● **DIRECTIONS**
Reproduce, from the lines below, exactly the stretch that begins at the line containing "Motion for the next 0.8" and ends at the line containing "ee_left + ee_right", both included.
TASK MATERIAL Start Marker
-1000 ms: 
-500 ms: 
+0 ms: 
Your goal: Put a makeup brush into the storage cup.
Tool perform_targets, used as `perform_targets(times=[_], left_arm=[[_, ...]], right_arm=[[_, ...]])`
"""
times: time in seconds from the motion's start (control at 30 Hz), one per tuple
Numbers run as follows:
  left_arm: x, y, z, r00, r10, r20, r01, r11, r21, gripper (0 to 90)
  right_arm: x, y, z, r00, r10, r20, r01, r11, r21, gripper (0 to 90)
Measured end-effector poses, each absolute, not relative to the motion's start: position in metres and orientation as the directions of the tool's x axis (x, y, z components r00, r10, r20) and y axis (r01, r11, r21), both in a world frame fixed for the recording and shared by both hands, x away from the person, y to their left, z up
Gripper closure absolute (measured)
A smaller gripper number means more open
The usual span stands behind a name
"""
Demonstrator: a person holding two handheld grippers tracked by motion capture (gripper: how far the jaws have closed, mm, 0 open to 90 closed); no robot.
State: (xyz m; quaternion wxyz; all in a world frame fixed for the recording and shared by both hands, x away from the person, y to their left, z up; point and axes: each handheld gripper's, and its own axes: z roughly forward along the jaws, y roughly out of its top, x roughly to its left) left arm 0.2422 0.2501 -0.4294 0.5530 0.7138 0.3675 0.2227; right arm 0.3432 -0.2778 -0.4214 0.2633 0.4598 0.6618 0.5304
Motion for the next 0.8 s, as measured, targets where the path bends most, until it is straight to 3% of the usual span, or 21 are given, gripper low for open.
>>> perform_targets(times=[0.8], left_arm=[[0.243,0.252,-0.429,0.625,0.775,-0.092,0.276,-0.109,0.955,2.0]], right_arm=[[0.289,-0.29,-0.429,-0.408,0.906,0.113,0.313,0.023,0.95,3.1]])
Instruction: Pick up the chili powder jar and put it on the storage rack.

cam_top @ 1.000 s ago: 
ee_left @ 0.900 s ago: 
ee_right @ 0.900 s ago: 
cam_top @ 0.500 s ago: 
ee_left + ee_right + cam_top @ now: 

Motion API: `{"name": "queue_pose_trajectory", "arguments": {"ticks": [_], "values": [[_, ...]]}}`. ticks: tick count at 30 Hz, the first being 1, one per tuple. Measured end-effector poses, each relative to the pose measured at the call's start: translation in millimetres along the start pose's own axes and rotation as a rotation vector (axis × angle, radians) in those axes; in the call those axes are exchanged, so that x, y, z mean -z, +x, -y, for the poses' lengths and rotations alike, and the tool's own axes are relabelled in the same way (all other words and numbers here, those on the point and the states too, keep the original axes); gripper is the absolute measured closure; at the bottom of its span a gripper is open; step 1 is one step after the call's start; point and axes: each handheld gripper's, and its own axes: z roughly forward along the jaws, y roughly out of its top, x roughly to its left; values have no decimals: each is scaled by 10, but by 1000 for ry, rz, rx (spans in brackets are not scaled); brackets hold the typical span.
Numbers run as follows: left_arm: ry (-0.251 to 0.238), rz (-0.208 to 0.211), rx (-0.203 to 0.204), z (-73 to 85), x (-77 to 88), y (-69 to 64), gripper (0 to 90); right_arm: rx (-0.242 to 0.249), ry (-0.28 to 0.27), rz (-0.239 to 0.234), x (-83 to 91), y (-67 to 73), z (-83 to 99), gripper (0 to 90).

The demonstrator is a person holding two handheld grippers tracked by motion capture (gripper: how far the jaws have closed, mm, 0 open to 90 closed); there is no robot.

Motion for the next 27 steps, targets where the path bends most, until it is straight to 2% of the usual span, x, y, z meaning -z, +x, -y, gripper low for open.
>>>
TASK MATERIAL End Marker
● **TASK RESULT**
Motion for the next 0.8 s, as measured, targets where the path bends most, until it is straight to 3% of the usual span, or 21 are given, gripper low for open.
>>> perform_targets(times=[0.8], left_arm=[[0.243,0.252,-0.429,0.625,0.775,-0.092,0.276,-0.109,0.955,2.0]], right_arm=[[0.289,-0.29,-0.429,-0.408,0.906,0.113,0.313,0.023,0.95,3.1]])
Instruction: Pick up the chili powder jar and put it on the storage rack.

cam_top @ 1.000 s ago: 
ee_left @ 0.900 s ago: 
ee_right @ 0.900 s ago: 
cam_top @ 0.500 s ago: 
ee_left + ee_right + cam_top @ now: 

Whatever the exercise asked has now been answered.